(PROBLEM TO SOLVE)
Where does the word "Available" show up in the records? Copy every line that holds it.

....

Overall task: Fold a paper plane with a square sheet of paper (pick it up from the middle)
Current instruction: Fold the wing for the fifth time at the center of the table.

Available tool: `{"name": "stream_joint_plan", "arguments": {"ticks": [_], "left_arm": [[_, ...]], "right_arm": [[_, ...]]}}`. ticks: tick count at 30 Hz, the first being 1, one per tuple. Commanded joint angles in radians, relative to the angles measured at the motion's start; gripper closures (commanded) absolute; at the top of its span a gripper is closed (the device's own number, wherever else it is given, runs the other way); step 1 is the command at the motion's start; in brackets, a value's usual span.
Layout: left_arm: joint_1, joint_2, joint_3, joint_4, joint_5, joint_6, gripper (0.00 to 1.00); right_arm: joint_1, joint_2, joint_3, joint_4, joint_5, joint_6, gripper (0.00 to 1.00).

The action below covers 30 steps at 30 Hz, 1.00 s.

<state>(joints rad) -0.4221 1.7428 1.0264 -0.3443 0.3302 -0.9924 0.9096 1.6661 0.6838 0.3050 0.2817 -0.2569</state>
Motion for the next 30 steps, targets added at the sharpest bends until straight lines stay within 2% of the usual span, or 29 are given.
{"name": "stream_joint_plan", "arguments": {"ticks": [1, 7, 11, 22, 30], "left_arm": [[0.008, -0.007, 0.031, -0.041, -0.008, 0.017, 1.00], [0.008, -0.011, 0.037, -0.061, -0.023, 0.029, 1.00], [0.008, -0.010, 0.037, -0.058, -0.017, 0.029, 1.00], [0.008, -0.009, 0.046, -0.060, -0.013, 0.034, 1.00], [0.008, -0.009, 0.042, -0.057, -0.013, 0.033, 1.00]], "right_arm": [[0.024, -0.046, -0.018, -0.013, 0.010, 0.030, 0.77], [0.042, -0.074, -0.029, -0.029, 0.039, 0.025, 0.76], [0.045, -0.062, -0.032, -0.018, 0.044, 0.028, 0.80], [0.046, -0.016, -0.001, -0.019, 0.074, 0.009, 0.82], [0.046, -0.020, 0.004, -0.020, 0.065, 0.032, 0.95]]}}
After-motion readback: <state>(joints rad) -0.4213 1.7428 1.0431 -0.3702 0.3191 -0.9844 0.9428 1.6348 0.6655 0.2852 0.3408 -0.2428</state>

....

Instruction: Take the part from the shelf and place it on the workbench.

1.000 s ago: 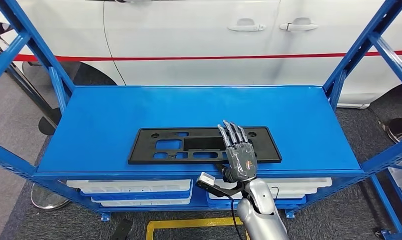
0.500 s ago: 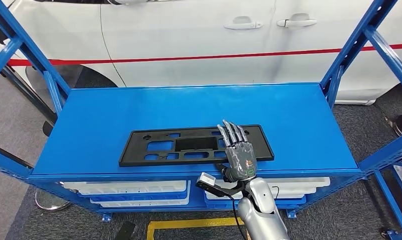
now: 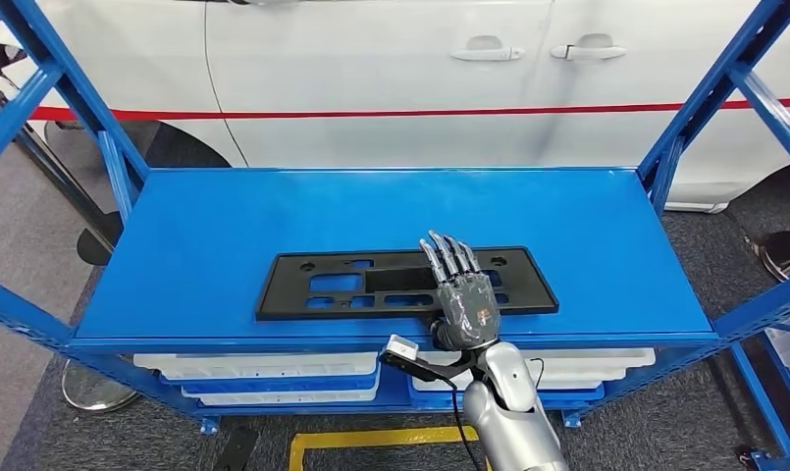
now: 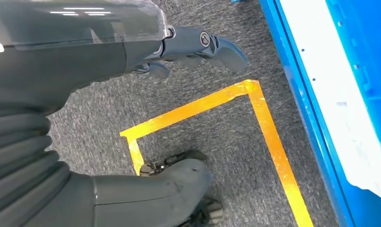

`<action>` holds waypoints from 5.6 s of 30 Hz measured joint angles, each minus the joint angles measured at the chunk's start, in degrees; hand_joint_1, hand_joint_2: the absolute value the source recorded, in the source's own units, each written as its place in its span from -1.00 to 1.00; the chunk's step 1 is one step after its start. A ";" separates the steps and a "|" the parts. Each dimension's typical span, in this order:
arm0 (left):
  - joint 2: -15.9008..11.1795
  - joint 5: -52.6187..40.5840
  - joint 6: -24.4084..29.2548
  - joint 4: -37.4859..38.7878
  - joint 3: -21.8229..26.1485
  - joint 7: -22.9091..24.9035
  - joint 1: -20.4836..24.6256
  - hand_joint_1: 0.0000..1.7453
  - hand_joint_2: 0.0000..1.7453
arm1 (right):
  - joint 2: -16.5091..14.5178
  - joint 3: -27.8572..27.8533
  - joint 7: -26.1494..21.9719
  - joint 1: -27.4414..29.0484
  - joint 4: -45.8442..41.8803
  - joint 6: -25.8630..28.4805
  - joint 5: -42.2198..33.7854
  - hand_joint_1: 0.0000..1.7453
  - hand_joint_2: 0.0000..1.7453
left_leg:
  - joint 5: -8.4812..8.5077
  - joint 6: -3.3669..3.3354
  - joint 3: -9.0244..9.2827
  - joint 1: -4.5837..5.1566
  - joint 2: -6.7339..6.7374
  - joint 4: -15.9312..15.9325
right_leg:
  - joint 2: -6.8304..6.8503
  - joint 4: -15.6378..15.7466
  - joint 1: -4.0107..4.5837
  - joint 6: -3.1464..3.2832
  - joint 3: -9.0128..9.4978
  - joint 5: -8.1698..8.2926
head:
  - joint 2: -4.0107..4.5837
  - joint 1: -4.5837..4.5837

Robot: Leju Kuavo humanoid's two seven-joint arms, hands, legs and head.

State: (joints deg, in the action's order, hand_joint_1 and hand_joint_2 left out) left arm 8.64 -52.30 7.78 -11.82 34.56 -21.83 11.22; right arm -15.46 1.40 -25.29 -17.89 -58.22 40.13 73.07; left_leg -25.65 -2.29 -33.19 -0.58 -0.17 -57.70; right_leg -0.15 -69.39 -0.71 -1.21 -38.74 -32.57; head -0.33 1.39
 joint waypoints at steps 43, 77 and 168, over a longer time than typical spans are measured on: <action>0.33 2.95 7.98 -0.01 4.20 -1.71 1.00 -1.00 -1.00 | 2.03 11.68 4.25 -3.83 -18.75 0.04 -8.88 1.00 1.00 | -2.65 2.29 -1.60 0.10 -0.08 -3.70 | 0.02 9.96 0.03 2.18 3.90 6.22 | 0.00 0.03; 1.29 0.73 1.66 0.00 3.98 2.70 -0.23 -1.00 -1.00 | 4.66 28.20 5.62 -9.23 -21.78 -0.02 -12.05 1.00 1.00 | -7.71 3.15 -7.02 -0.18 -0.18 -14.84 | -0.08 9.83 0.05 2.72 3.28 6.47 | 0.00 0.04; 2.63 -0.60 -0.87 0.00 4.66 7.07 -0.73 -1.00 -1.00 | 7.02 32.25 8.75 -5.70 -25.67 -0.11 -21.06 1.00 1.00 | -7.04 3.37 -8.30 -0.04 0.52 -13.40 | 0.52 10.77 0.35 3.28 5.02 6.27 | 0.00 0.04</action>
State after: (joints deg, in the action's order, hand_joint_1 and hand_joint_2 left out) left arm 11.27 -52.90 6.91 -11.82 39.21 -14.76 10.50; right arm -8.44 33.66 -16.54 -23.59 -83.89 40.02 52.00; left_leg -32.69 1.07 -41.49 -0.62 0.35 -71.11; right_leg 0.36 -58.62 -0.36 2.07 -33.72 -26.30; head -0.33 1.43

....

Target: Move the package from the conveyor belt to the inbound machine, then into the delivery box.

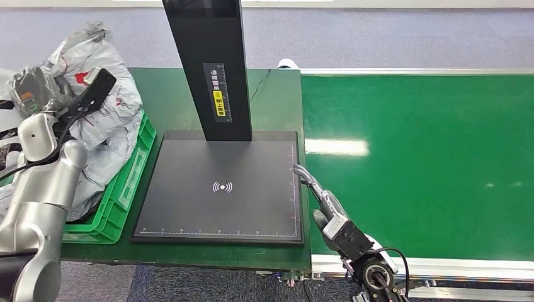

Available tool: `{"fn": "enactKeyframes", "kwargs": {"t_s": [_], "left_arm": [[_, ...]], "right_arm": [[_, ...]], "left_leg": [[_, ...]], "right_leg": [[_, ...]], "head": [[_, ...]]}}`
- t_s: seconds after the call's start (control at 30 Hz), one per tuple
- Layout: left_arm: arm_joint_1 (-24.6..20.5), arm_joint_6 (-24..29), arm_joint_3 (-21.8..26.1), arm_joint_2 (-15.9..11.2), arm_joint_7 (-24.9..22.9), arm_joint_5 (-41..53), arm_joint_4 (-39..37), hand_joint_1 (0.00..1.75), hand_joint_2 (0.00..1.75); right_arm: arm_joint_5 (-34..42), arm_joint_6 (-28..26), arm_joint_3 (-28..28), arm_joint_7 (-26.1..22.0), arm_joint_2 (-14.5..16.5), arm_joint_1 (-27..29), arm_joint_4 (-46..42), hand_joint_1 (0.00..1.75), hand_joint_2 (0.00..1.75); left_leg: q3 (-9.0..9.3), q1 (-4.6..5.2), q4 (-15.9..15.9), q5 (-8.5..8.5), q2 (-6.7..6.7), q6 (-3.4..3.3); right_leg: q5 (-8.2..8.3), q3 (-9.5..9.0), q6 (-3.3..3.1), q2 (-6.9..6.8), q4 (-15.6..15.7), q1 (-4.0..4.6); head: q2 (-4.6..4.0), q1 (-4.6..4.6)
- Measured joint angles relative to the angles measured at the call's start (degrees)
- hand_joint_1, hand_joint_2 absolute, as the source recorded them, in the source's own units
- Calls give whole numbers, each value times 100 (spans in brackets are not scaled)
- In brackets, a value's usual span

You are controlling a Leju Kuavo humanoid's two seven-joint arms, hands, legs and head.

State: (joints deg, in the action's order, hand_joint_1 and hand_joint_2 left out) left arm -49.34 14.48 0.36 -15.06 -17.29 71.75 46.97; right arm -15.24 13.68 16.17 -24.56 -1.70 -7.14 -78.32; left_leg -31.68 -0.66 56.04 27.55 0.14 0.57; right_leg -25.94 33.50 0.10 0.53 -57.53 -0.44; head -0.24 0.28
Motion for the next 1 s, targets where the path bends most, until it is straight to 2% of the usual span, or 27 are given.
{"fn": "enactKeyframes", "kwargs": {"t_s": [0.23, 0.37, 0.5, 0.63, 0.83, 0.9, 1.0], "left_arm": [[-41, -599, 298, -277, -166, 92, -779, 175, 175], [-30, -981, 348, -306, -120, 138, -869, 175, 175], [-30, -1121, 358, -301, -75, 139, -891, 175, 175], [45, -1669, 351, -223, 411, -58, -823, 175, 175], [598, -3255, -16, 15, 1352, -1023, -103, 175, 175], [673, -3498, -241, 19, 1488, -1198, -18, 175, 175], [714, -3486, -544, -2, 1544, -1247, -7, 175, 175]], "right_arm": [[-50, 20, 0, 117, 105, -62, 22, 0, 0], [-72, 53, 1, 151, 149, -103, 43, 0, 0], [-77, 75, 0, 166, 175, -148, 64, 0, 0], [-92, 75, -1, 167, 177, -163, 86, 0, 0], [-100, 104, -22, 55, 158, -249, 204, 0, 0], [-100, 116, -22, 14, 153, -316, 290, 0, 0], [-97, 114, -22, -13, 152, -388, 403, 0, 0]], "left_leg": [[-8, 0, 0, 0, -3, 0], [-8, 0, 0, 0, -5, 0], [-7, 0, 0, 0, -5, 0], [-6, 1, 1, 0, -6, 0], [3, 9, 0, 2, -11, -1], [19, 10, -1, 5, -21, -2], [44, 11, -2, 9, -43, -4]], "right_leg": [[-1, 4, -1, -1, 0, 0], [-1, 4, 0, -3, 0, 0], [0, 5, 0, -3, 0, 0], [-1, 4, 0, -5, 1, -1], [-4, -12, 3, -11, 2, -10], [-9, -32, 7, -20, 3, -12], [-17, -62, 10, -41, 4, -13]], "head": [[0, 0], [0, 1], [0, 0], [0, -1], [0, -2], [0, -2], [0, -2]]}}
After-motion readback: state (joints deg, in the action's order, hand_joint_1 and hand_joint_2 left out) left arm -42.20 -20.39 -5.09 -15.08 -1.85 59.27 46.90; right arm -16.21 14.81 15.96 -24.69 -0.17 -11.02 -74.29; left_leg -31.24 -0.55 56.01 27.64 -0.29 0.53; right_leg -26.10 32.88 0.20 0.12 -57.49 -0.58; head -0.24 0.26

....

(TASK RESPONSE)
Available tool: `{"name": "stream_joint_plan", "arguments": {"ticks": [_], "left_arm": [[_, ...]], "right_arm": [[_, ...]]}}`. ticks: tick count at 30 Hz, the first being 1, one per tuple. Commanded joint angles in radians, relative to the angles measured at the motion's start; gripper closures (commanded) absolute; at the top of its span a gripper is closed (the device's own number, wherever else it is given, runs the other way); step 1 is the command at the motion's start; in brackets, a value's usual span.
Available tool: `{"fn": "enactKeyframes", "kwargs": {"t_s": [_], "left_arm": [[_, ...]], "right_arm": [[_, ...]], "left_leg": [[_, ...]], "right_leg": [[_, ...]], "head": [[_, ...]]}}`

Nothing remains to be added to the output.